• _EXTRACTED MATERIAL_
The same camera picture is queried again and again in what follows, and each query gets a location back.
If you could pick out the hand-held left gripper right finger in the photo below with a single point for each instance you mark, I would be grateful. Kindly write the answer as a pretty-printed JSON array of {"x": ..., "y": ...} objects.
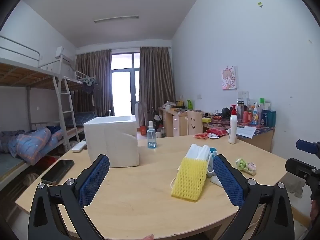
[{"x": 228, "y": 180}]

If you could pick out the glass balcony door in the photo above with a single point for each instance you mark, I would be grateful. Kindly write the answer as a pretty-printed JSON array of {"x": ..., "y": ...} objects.
[{"x": 122, "y": 92}]

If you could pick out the white metal ladder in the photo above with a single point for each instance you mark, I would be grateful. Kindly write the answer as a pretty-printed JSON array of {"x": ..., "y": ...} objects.
[{"x": 67, "y": 112}]

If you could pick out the blue white cloth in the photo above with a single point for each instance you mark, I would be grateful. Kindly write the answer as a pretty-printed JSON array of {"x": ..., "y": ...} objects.
[{"x": 213, "y": 151}]

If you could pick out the ceiling tube light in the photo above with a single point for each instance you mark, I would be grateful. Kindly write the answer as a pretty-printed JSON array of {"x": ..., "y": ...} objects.
[{"x": 116, "y": 19}]

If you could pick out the person's left hand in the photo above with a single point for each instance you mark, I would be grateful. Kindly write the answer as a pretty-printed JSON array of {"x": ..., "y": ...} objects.
[{"x": 149, "y": 237}]

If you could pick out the wooden chair with smiley face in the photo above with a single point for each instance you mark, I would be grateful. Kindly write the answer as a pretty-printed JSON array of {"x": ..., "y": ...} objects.
[{"x": 194, "y": 123}]

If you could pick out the white wall socket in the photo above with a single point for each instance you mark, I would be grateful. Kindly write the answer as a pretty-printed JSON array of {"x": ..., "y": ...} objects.
[{"x": 243, "y": 94}]

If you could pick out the blue spray bottle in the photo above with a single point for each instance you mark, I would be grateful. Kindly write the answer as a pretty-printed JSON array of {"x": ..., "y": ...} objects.
[{"x": 151, "y": 137}]

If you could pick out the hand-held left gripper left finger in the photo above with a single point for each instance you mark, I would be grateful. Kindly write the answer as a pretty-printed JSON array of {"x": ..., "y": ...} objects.
[{"x": 93, "y": 177}]

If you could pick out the small white packet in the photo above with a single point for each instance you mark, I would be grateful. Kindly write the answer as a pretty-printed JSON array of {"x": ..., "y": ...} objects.
[{"x": 213, "y": 136}]

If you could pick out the metal bunk bed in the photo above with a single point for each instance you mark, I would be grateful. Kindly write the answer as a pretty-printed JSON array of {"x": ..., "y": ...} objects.
[
  {"x": 15, "y": 75},
  {"x": 80, "y": 80}
]

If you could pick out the white foam box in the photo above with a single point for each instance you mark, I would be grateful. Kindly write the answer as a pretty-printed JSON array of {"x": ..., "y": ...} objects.
[{"x": 110, "y": 142}]

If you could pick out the white remote control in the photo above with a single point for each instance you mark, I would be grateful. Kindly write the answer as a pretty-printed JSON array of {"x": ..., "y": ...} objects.
[{"x": 79, "y": 147}]

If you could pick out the black folding cart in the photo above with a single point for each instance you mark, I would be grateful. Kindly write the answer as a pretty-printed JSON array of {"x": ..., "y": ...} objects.
[{"x": 157, "y": 118}]

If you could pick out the large red snack packet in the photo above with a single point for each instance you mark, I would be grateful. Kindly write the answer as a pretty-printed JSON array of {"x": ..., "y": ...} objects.
[{"x": 217, "y": 131}]

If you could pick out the white air conditioner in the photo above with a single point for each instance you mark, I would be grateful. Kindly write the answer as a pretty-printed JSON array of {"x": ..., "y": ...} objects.
[{"x": 65, "y": 56}]

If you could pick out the yellow foam net sleeve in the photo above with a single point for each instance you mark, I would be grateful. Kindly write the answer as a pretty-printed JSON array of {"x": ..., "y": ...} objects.
[{"x": 190, "y": 180}]

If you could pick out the orange bag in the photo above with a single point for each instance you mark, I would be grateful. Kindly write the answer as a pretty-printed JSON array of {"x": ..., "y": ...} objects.
[{"x": 143, "y": 130}]

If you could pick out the row of toiletry bottles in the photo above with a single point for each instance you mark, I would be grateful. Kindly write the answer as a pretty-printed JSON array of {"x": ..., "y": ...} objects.
[{"x": 262, "y": 116}]

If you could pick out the brown curtain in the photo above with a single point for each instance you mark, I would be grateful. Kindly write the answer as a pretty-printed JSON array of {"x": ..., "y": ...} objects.
[
  {"x": 96, "y": 80},
  {"x": 156, "y": 85}
]

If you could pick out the small red snack packet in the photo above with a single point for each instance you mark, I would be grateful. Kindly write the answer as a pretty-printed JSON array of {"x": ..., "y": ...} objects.
[{"x": 200, "y": 136}]

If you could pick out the white paper sheet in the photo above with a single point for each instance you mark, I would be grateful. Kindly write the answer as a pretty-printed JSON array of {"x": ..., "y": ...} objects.
[{"x": 246, "y": 132}]

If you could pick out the wooden desk with drawers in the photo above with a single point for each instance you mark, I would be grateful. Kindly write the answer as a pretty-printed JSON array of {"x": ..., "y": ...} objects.
[{"x": 171, "y": 123}]

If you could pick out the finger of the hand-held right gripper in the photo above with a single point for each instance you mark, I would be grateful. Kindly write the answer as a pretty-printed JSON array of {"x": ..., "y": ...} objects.
[
  {"x": 300, "y": 167},
  {"x": 308, "y": 148}
]

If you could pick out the red bag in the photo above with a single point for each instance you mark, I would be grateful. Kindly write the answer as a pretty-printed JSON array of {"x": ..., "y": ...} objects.
[{"x": 50, "y": 160}]

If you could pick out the person's right hand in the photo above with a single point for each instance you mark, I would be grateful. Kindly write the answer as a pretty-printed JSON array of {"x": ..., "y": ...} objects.
[{"x": 315, "y": 210}]

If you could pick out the dark blue plaid bedding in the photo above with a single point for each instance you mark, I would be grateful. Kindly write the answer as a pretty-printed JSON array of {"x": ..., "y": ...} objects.
[{"x": 85, "y": 118}]

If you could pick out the black headphones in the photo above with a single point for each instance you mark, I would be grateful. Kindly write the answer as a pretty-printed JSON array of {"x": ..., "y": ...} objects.
[{"x": 226, "y": 112}]

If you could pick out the dark hanging clothes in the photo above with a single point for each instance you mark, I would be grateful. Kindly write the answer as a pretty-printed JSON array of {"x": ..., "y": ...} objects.
[{"x": 91, "y": 90}]

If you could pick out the green printed plastic bag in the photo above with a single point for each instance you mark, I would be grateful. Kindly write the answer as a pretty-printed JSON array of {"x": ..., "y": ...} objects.
[{"x": 246, "y": 167}]

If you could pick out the wooden desk with patterned cover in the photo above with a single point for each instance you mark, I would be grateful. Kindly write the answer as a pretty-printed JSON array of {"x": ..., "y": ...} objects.
[{"x": 260, "y": 137}]

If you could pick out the pink cartoon wall poster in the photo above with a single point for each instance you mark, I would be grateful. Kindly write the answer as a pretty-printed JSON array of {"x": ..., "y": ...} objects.
[{"x": 229, "y": 78}]

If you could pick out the white lotion pump bottle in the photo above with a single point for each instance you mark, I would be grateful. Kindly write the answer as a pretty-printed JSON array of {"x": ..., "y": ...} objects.
[{"x": 233, "y": 130}]

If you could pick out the blue orange quilt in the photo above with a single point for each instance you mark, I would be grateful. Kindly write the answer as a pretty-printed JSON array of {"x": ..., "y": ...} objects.
[{"x": 32, "y": 142}]

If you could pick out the black smartphone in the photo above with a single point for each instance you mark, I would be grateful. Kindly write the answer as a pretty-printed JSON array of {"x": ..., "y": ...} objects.
[{"x": 58, "y": 171}]

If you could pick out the white face mask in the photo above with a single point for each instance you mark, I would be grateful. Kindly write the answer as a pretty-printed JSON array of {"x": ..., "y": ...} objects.
[{"x": 216, "y": 180}]

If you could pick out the green packet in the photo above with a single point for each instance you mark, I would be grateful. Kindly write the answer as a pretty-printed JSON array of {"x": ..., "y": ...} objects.
[{"x": 190, "y": 104}]

• _YOUR ASSIGNMENT_
Please restate word for word only the lines running from the line that contains "If you could pick out the blue orange" to the final line of the listing above.

• _PROBLEM SOLUTION_
If you could pick out the blue orange quilt in the photo above with a single point for each instance you mark, I would be grateful. Kindly write the answer as a pretty-printed JSON array of {"x": ..., "y": ...} objects.
[{"x": 32, "y": 142}]

If you could pick out the black smartphone in the photo above with a single point for each instance you mark, I would be grateful. Kindly write the answer as a pretty-printed JSON array of {"x": ..., "y": ...} objects.
[{"x": 58, "y": 171}]

If you could pick out the white face mask in the photo above with a single point for each instance you mark, I would be grateful. Kindly write the answer as a pretty-printed JSON array of {"x": ..., "y": ...} objects.
[{"x": 216, "y": 180}]

If you could pick out the green packet in the photo above with a single point for each instance you mark, I would be grateful. Kindly write the answer as a pretty-printed JSON array of {"x": ..., "y": ...} objects.
[{"x": 190, "y": 104}]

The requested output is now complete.